Last summer, on a flight between Chicago and Portland, I settled into my seat with book in hand, as was my common practice. Part way through the flight, the college-aged woman sitting next to me took notice of the book I was reading, and mentioned that her pastor knew the author of the book. I inquired about her church, family and life, and we exchanged thoughts on our favorite travels and music and film. She highly suggested several coffee shops, restaurants and venues in Portland, her hometown, as well as in Seattle, where she currently attended university. Because of my affinity for many things about the Pacific Northwest, I took notes of her suggestions in Portland and Seattle, as well as some of her film and music preferences. One artist she mentioned was of particular interest, a rapper — the young woman did not appear to be one who normally recommended urban music. As the plane landed and travelers departed for connection flights, the young woman and I wished well in each other’s endeavors.
A few months later, my friend Caleb posted a web link to a music video of this artist, reminding me of the conversation. I clicked the link, watched the video, wondered at the rare and literate genius portrayed through hip hop rhymes, and immediately sensed the great discovery I had made. As I consumed additional music videos and created a Spotify playlist from a smattering of this artist’s body of work, it became apparent that this man spoke volumes of truth, passion, and vision through his music.
I like to think that in all kinds of industries and history and cultures, and in our personal stories, there are shadows of truth which emerge, even if not exegeted by a Christian, even if not completely understood by the one or culture which bears it. It makes sense to think that if the earth is the Lord’s and every good thing in it, His truth and beauty will show up in all sorts of ways, all sorts of places. Those who walk in the way of Jesus must be bold in claiming all truth as God’s truth, and celebrate it wherever it is found. In this series of writings, I hope you’ll join me in exegeting (interpreting) a little bit of hip hop culture and lyrics, as shared by one artist I have grown to appreciate greatly, for both insight and music. Over several posts, I’ll focus on a few selections of his lyrics and convey a handful of my thoughts on what shimmering truths can be gleaned from this cultural mine shaft. [Disclaimer: We all know urban music frequently contains colorful, “adult” language, so I’ve visually bleeped some expletives down to broadcast-level appropriateness, while attempting to maintain the bulk of lyrical accuracy. To all the four-year-old readers, go ask mommy and daddy.]
The artist is Macklemore.
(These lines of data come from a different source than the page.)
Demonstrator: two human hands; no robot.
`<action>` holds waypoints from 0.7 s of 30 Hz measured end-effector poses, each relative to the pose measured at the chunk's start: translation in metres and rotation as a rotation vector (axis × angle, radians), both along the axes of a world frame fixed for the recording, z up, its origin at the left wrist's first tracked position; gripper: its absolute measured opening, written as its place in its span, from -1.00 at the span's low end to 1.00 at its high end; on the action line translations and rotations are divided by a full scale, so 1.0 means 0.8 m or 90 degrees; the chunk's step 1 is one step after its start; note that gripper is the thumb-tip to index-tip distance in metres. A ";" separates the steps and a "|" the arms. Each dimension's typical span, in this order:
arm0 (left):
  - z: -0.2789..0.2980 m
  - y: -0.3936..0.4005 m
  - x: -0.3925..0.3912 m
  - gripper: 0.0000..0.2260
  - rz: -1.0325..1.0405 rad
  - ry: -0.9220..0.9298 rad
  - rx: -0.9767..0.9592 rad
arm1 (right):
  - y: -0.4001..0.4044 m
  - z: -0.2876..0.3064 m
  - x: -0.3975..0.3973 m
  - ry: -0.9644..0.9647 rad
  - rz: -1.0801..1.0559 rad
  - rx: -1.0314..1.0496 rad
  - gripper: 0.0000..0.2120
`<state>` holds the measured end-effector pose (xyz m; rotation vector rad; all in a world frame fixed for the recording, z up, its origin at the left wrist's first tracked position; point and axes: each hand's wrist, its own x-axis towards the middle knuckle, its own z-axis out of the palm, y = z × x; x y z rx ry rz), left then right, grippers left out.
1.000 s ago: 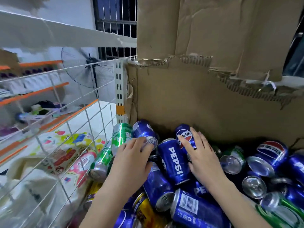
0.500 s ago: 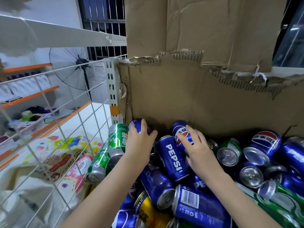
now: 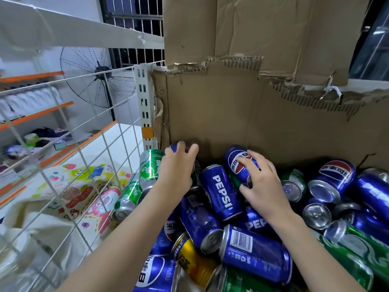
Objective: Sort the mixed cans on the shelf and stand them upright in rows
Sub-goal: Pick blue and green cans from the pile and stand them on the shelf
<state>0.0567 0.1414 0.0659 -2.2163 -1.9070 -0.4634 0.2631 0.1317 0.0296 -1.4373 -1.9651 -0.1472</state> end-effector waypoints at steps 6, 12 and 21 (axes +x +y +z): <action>0.013 -0.025 0.008 -0.50 -0.056 -0.253 0.204 | -0.031 0.018 0.004 0.113 -0.065 0.101 -0.40; 0.027 -0.097 0.054 -0.48 -0.088 -0.420 0.257 | -0.101 0.032 0.032 0.195 -0.124 0.197 -0.42; 0.009 -0.192 0.205 -0.48 -0.251 -0.563 0.193 | -0.249 0.018 0.158 0.205 -0.289 0.246 -0.35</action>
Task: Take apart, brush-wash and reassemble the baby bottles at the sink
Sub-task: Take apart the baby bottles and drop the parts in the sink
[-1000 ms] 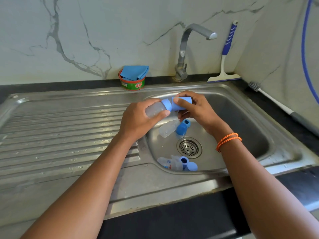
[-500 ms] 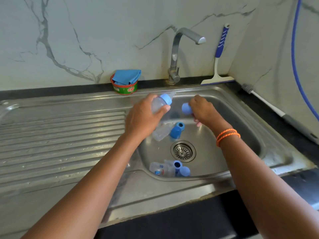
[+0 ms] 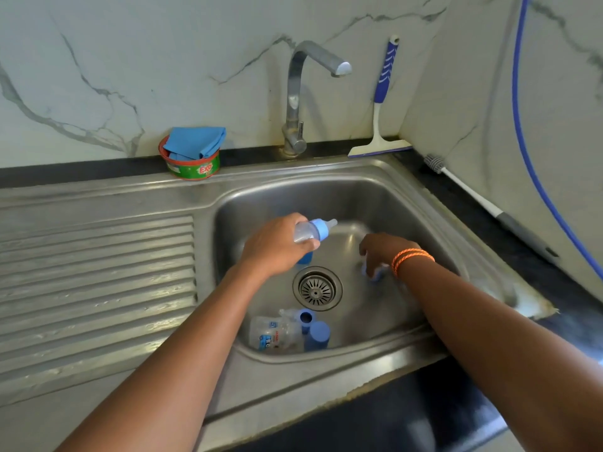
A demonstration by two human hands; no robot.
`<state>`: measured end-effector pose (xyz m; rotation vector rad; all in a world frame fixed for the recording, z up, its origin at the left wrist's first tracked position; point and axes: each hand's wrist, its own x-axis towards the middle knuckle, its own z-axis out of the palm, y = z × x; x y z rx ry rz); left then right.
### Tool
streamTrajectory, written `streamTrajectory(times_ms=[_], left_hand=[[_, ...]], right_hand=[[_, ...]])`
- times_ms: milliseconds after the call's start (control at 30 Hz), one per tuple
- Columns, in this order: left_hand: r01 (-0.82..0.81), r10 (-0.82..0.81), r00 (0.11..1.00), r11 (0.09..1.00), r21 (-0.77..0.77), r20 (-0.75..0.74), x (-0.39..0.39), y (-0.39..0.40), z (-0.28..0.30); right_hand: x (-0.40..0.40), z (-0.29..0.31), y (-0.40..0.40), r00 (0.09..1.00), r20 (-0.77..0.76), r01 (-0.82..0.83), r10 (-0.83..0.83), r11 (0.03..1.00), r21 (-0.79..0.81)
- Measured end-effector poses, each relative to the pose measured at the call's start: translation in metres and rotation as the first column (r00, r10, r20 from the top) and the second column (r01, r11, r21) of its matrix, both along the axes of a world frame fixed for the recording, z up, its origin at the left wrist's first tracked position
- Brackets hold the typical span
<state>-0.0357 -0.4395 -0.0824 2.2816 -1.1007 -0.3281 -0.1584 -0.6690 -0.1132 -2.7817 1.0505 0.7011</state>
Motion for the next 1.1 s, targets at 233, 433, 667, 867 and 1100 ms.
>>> streamTrajectory(times_ms=[233, 433, 667, 867, 1100], left_hand=[[-0.012, 0.0, 0.997, 0.987, -0.159, -0.074, 0.0, 0.004, 0.002], [0.012, -0.09, 0.98, 0.916, -0.402, -0.176, 0.0, 0.006, 0.005], [0.074, -0.074, 0.997, 0.907, -0.415, 0.016, 0.001, -0.002, 0.019], [-0.014, -0.04, 0.994, 0.883, -0.469, -0.105, -0.005, -0.002, 0.025], [-0.282, -0.061, 0.798, 0.842, -0.461, -0.6, 0.001, 0.005, 0.027]], right_hand=[[0.018, 0.074, 0.033, 0.736, 0.545, 0.027, -0.401, 0.823, 0.568], [0.001, 0.071, 0.069, 0.616, 0.648, -0.169, -0.448, 0.728, 0.664], [0.001, 0.063, 0.061, 0.446, 0.773, -0.349, -0.451, 0.708, 0.614], [-0.003, 0.065, 0.057, 0.359, 0.817, -0.496, -0.451, 0.649, 0.577], [-0.009, 0.077, 0.058, 0.416, 0.806, -0.65, -0.422, 0.482, 0.588]])
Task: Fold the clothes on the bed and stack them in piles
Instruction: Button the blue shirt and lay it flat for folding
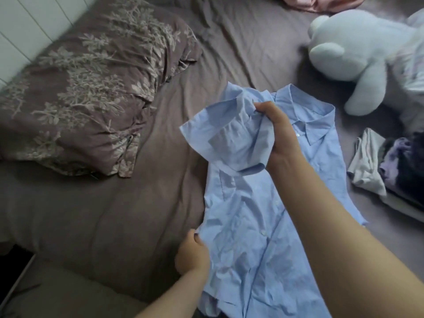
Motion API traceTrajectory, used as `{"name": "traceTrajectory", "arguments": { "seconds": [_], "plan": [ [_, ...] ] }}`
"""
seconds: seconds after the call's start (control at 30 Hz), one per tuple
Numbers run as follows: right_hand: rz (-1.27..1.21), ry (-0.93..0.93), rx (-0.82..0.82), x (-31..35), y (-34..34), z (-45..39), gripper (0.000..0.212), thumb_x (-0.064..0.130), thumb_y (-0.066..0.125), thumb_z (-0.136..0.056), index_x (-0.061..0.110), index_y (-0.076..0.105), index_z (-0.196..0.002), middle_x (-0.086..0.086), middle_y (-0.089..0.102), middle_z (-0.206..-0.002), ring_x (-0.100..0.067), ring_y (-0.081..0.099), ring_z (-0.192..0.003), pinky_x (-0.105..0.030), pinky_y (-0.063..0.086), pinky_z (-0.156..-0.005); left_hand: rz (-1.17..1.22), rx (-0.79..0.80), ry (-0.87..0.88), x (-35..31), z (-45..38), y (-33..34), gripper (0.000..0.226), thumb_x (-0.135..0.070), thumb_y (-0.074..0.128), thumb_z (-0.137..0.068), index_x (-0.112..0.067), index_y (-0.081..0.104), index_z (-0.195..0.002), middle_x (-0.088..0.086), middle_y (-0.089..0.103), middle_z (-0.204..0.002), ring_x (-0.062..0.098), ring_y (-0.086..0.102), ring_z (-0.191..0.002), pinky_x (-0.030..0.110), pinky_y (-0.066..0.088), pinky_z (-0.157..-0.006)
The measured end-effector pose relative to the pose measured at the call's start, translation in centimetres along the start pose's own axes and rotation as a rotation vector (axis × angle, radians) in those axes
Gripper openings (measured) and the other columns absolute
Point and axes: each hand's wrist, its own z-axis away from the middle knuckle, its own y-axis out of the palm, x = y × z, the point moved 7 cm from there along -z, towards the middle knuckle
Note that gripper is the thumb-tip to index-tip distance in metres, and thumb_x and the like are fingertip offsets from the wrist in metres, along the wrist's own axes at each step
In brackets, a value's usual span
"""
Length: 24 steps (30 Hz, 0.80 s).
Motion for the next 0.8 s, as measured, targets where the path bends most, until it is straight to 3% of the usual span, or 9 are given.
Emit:
{"name": "traceTrajectory", "arguments": {
  "seconds": [0.13, 0.27, 0.37, 0.43, 0.53, 0.63, 0.7, 0.73, 0.8],
  "plan": [
    [-0.096, -0.010, 0.043, 0.6, -0.9, 1.4, 0.019, 0.017, 0.044, -0.082, 0.005, 0.059, -0.080, -0.007, 0.065, -0.066, -0.019, 0.066, -0.063, -0.025, 0.056, -0.064, 0.091, -0.214, -0.115, 7.7, -1.8, -6.6, 0.025, -0.022, 0.040, -0.098, -0.013, 0.059, -0.111, 0.018, 0.063, -0.113, 0.038, 0.059, -0.099, 0.037, 0.044, -0.077],
    [-0.082, -0.003, -0.033, -0.4, -2.5, 3.3, 0.059, 0.013, 0.032, -0.097, 0.012, 0.064, -0.047, -0.001, 0.061, -0.049, -0.013, 0.062, -0.046, -0.017, 0.049, -0.047, 0.117, -0.130, -0.157, 12.0, -3.5, -8.3, 0.025, -0.021, 0.045, -0.098, -0.008, 0.062, -0.111, 0.018, 0.063, -0.109, 0.034, 0.058, -0.094, 0.038, 0.045, -0.079],
    [0.012, 0.065, -0.080, -2.9, -4.7, 4.9, 0.042, 0.017, 0.045, -0.089, 0.012, 0.069, -0.054, -0.003, 0.064, -0.055, -0.014, 0.064, -0.051, -0.018, 0.051, -0.050, 0.248, -0.121, -0.170, 11.6, -4.1, -8.0, 0.022, -0.018, 0.044, -0.098, -0.007, 0.061, -0.104, 0.017, 0.062, -0.109, 0.032, 0.054, -0.093, 0.038, 0.043, -0.081],
    [0.041, 0.147, -0.108, -6.0, -6.8, 6.3, 0.018, 0.022, 0.066, -0.071, 0.010, 0.074, -0.062, -0.006, 0.069, -0.064, -0.016, 0.067, -0.056, -0.021, 0.054, -0.053, 0.313, -0.098, -0.152, 10.3, -4.2, -7.2, 0.027, -0.035, 0.048, -0.098, -0.009, 0.057, -0.097, 0.012, 0.059, -0.101, 0.029, 0.053, -0.091, 0.037, 0.042, -0.079],
    [-0.006, 0.445, -0.138, -13.6, -10.3, 10.0, 0.009, 0.008, 0.072, -0.064, 0.003, 0.076, -0.069, -0.013, 0.071, -0.070, -0.023, 0.069, -0.059, -0.029, 0.057, -0.054, 0.216, -0.095, -0.138, 9.7, -4.6, -6.1, 0.030, -0.040, 0.054, -0.093, -0.011, 0.061, -0.090, 0.013, 0.063, -0.097, 0.033, 0.058, -0.091, 0.039, 0.046, -0.082],
    [0.314, 0.702, -0.296, -21.2, -15.5, 13.5, 0.013, 0.006, 0.071, -0.071, 0.004, 0.073, -0.083, -0.012, 0.066, -0.079, -0.021, 0.063, -0.066, -0.025, 0.052, -0.060, 0.157, -0.241, -0.305, 11.6, -5.3, -7.8, 0.022, -0.026, 0.053, -0.094, -0.008, 0.066, -0.100, 0.020, 0.065, -0.107, 0.042, 0.059, -0.098, 0.045, 0.048, -0.089],
    [0.667, 0.744, -0.399, -23.8, -19.6, 14.0, 0.018, 0.018, 0.068, -0.071, 0.004, 0.065, -0.083, -0.009, 0.057, -0.073, -0.014, 0.052, -0.059, -0.018, 0.040, -0.051, 0.147, -0.266, -0.380, 11.8, -6.0, -8.8, 0.027, -0.017, 0.059, -0.089, -0.009, 0.065, -0.114, 0.022, 0.062, -0.117, 0.043, 0.057, -0.105, 0.048, 0.047, -0.093],
    [0.772, 0.719, -0.457, -24.2, -21.1, 13.8, 0.019, 0.024, 0.065, -0.067, 0.006, 0.063, -0.076, -0.008, 0.056, -0.068, -0.013, 0.050, -0.056, -0.018, 0.037, -0.049, 0.112, -0.297, -0.345, 10.8, -6.4, -9.4, 0.030, -0.017, 0.059, -0.088, -0.012, 0.063, -0.117, 0.021, 0.059, -0.119, 0.042, 0.056, -0.106, 0.047, 0.047, -0.093],
    [0.835, 0.563, -0.568, -23.0, -22.5, 12.1, 0.013, 0.024, 0.064, -0.078, 0.012, 0.060, -0.073, -0.006, 0.058, -0.071, -0.016, 0.055, -0.065, -0.021, 0.042, -0.059, 0.140, -0.323, -0.086, 6.1, -6.7, -10.3, 0.022, -0.016, 0.056, -0.089, -0.012, 0.064, -0.109, 0.020, 0.058, -0.114, 0.038, 0.056, -0.099, 0.045, 0.046, -0.087]
  ]
}}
And the song is “Wings.”
We want what we can’t have, commodity makes us want it
So expensive, damn, I just got to flaunt it
Got to show ‘em, so exclusive, this that new $@#*
A hundred dollars for a pair of shoes I would never hoop in
Look at me, look at me, I’m a cool kid
I’m an individual, yea, but I’m part of a movement
My movement told me be a consumer and I consumed it
They told me to just do it, I listened to what that swoosh said
Look at what that swoosh did
See it consumed my thoughts
Are you stupid, don’t crease ‘em, just leave ‘em in that box
Strangled by these laces, laces I can barely talk
That’s my air bubble and I’m lost if it pops
We are what we wear, we wear what we are
But see, I look inside the mirror and think Phil Knight tricked us all
Will I stand for change or stay in my box?
These Nikes help me define me, but I’m trying to take mine off
Shadows of Truth
- What a great social commentary on consumerism. The drive for people to gain more, succeed more, buy more, and control more is easily overdriven into unhealthy, self-destructive consuming of material goods rather than embracing contentment. The Apostle Paul writes of learning to be content in all situations, in little and in abundance. “We want what we can’t have, commodity makes us want it.”
- What a great social commentary on identity. Shoes, clothes, gadgets, houses, cars, possessions, jobs, social status can weasel their way into the forefront of our minds. “Wants” loom larger into “needs” because of maintaining perceptions that others have about us. “I’m lost if it pops. We are what we wear, we wear what we are.”
- People can go to great lengths to maintain their idol, whatever is in position of highest value or importance. We make sacrifices for our idol, giving up our time, money, relationships in the pursuit of the idol. We do crazy things for our idol. “Are you stupid, don’t crease ’em, just leave ’em in that box.”
- I love that Macklemore is aware of this materialistic, identity-consuming bent — and he’s trying to escape it. Idols must be confronted and destroyed.
- Bonus: In the video, it’s fantastic to see Mac holding a book in several cuts. He’s a master storyteller, and he knows it. But he just lets the stories speak for themselves, no self-promotion needed.